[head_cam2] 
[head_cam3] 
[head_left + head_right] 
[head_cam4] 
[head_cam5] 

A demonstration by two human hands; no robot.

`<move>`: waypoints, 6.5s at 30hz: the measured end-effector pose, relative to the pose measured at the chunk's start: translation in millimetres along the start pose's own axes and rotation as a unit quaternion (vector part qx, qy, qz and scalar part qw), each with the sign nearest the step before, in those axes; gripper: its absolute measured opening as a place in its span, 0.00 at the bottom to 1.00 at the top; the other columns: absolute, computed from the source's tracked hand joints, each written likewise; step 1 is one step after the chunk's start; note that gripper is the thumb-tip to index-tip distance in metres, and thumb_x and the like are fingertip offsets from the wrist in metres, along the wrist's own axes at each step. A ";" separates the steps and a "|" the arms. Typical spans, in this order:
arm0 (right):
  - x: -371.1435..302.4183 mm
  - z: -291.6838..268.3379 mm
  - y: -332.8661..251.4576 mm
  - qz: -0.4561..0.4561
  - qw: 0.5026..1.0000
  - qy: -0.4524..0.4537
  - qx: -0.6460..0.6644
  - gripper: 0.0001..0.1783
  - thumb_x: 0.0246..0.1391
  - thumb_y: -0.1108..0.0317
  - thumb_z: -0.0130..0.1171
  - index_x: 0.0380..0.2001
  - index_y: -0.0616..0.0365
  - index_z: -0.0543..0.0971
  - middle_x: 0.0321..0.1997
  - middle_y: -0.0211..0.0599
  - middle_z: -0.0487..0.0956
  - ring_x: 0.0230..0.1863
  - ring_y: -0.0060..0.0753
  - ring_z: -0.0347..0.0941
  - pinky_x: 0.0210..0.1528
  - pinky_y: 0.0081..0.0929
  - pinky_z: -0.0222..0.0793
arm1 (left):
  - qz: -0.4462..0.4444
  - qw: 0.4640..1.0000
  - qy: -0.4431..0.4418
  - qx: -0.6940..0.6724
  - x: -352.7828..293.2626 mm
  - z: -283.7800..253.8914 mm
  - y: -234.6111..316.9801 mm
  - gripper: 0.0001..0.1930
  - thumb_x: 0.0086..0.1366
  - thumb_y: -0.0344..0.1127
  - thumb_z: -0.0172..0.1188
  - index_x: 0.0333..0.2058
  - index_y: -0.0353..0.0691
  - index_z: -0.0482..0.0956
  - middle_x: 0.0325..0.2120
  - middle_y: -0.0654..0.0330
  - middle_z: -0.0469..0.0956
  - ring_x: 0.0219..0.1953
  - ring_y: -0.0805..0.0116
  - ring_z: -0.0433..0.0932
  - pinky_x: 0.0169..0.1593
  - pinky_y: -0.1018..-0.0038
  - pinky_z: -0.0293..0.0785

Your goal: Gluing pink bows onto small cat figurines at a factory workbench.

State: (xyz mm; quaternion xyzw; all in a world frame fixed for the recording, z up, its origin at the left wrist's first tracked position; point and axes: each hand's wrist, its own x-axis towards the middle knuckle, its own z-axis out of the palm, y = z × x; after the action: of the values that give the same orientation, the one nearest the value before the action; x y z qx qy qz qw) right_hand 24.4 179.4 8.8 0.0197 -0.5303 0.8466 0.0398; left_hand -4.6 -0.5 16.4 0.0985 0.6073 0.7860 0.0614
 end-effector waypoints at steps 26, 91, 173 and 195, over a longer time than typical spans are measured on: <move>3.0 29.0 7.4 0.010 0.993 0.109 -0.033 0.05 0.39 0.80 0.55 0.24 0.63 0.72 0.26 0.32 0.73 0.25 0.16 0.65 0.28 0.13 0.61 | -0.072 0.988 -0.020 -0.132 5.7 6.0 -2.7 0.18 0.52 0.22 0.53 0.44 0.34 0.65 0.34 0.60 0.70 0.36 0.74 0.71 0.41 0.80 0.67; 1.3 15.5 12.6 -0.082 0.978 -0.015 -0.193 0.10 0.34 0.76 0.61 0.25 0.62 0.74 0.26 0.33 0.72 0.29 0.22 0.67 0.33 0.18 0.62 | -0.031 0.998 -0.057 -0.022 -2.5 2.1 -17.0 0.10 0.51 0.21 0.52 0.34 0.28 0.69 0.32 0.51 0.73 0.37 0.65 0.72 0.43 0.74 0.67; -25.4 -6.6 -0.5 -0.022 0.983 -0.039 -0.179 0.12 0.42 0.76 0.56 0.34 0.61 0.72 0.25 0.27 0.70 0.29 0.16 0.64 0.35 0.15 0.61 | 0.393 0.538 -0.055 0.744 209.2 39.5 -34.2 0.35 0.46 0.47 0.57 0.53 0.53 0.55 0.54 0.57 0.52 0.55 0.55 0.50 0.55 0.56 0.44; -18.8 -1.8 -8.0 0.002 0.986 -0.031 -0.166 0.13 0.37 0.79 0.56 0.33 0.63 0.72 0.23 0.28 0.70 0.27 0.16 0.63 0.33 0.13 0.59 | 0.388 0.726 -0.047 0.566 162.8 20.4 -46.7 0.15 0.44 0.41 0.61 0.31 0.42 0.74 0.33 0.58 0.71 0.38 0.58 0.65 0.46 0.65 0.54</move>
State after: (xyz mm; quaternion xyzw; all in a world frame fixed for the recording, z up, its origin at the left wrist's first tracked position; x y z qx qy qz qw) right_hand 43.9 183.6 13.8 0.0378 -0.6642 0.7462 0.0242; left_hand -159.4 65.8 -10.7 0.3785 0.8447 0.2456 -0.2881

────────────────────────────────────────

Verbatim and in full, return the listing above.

Solution to the exercise:
[head_cam2] 
[head_cam3] 
[head_left + head_right] 
[head_cam4] 
[head_cam5] 

A demonstration by two human hands; no robot.

`<move>`: waypoints, 6.5s at 30hz: the measured end-effector pose, relative to the pose measured at the chunk's start: translation in millimetres along the start pose's own axes and rotation as a unit quaternion (vector part qx, qy, qz and scalar part qw), each with the sign nearest the step before, in those axes; gripper: its absolute measured opening as a place in its span, 0.00 at the bottom to 1.00 at the top; the other columns: absolute, computed from the source's tracked hand joints, each written likewise; step 1 is one step after the chunk's start; note that gripper is the thumb-tip to index-tip distance in metres, and thumb_x and the like are fingertip offsets from the wrist in metres, along the wrist's own axes at each step. A ";" separates the steps and a "|" the arms. Typical spans, in this order:
arm0 (right):
  - x: -371.1435..302.4183 mm
  - z: -291.6838..268.3379 mm
  - y: -332.8661..251.4576 mm
  - qz: -0.4561..0.4561
  - qw: 0.5026..1.0000
  - qy: -0.4524..0.4537
  - qx: -0.6460..0.6644
  - gripper: 0.0001..0.1783
  - thumb_x: 0.0246..0.1391
  - thumb_y: -0.1108..0.0317
  - thumb_z: -0.0130..0.1171
  - index_x: 0.0380..0.2001
  - index_y: -0.0616..0.0365
  - index_z: -0.0543..0.0971
  - middle_x: 0.0321..0.1997
  - middle_y: -0.0211..0.0599
  - middle_z: -0.0487..0.0956
  - ring_x: 0.0230..0.1863
  - ring_y: -0.0060..0.0753
  - ring_z: -0.0347..0.0941
  - pinky_x: 0.0210..0.1528
  - pinky_y: 0.0081..0.0929
  - pinky_z: -0.0222..0.0793
arm1 (left):
  - qz: -0.4462..0.4444
  - qw: 0.4640..1.0000
  - qy: -0.4431..0.4418
  - qx: -0.6940..0.6724
  - x: -352.7828..293.2626 mm
  - z: -283.7800..253.8914 mm
  - y: -234.6111..316.9801 mm
  - gripper: 0.0001..0.1930
  - thumb_x: 0.0086..0.1366
  - thumb_y: -0.0344..0.1127
  - thumb_z: -0.0172..0.1188
  - index_x: 0.0333..0.2058
  - index_y: -0.0353..0.0691
  - index_z: -0.0482..0.0956
  - middle_x: 0.0325..0.2120
  - middle_y: -0.0654..0.0330
  - middle_z: -0.0469..0.0956
  - ring_x: 0.0219..0.1953
  - ring_y: -0.0805..0.0116
  - ring_z: -0.0433..0.0932
  - pinky_x: 0.0169..0.1593
  - pinky_y: -0.1018..-0.0038
  - pinky_z: -0.0293..0.0785

Your goal: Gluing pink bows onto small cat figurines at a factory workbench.

State: (xyz mm; quaternion xyzw; all in a world frame fixed for the recording, z up, its origin at the left wrist's first tracked position; point and axes: each hand's wrist, its own x-axis towards the middle knuckle, its own z-axis out of the palm, y = z × x; after the action: of the values that give the same orientation, the one nearest the value before the action; x y z qx qy qz qw) right_hand 24.4 179.4 8.8 0.0197 -0.5303 0.8466 0.0398; left_hand -4.6 -0.5 16.4 0.0985 0.6073 0.7860 0.0614
 end-effector waypoints at steps 26, 91, 173 and 195, over a longer time than typical spans are measured on: <move>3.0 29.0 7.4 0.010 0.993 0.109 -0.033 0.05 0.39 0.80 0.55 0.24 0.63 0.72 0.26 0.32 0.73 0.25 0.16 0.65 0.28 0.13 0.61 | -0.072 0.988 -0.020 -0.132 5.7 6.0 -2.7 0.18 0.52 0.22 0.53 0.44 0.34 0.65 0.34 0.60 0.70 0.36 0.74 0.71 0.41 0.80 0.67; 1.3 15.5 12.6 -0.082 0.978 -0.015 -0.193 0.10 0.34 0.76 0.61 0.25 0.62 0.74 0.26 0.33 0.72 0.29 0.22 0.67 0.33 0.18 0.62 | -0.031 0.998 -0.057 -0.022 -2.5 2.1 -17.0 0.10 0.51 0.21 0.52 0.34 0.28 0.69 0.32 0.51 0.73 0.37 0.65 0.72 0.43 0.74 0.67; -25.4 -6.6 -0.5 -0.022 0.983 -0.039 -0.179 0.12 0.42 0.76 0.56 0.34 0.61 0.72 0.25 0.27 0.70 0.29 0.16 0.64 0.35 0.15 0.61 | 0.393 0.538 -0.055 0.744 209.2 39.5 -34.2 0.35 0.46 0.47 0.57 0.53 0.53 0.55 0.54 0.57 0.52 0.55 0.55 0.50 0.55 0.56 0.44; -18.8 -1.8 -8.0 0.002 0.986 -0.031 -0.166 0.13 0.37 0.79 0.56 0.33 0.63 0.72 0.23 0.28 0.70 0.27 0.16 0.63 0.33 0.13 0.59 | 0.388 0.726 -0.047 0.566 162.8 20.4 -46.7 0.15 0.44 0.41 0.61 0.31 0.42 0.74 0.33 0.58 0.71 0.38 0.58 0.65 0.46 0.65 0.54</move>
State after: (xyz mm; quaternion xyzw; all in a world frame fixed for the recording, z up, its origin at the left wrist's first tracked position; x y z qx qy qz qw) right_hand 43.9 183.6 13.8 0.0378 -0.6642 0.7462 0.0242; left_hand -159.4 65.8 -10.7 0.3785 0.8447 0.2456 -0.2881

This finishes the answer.